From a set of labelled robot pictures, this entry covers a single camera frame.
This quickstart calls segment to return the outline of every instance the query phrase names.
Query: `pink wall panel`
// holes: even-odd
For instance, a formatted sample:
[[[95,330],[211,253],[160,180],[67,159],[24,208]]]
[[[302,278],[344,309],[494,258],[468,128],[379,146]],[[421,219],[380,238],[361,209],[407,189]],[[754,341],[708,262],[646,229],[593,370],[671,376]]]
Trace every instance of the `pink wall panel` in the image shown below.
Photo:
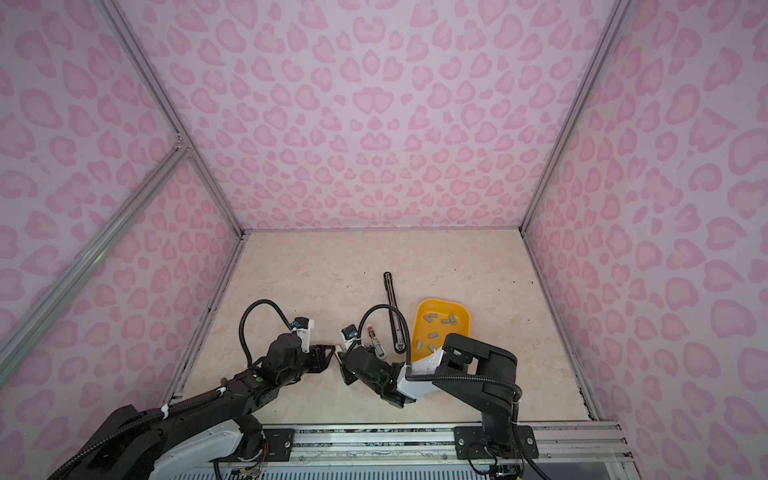
[[[768,476],[767,15],[641,2],[534,224],[648,479]]]
[[[0,345],[169,150],[88,0],[0,6]]]
[[[182,165],[0,391],[0,477],[44,478],[118,406],[159,406],[233,242]]]
[[[519,225],[613,4],[122,3],[260,229]]]

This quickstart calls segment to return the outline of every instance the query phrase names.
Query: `black mounting plate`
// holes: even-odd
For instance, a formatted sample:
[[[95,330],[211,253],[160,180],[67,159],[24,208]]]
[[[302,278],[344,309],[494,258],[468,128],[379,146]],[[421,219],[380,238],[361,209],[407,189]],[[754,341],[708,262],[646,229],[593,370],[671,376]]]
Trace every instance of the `black mounting plate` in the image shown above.
[[[268,462],[288,462],[293,448],[293,429],[264,429],[270,449],[266,453]]]
[[[518,433],[520,434],[520,440],[523,442],[525,453],[531,458],[538,458],[538,448],[536,446],[536,438],[533,436],[533,428],[520,425]],[[470,456],[472,460],[493,459],[483,448],[487,441],[487,438],[482,434],[482,427],[454,427],[453,429],[456,458],[459,460],[467,460]],[[509,443],[512,445],[512,452],[508,458],[515,458],[515,454],[517,454],[518,458],[521,458],[522,455],[518,454],[514,441],[509,439]]]

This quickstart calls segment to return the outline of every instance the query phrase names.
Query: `marble floor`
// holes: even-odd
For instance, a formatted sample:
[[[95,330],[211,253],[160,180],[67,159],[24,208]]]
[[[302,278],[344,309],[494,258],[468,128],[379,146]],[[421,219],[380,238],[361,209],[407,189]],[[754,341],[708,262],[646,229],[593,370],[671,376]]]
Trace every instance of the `marble floor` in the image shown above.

#####

* **EXERCISE DESCRIPTION**
Whenever a line of the listing above holds the word "wall", copy that line.

* **SOLUTION FOR THIS EXERCISE**
Query: `pink wall panel`
Trace every instance of the `pink wall panel` in the image shown below.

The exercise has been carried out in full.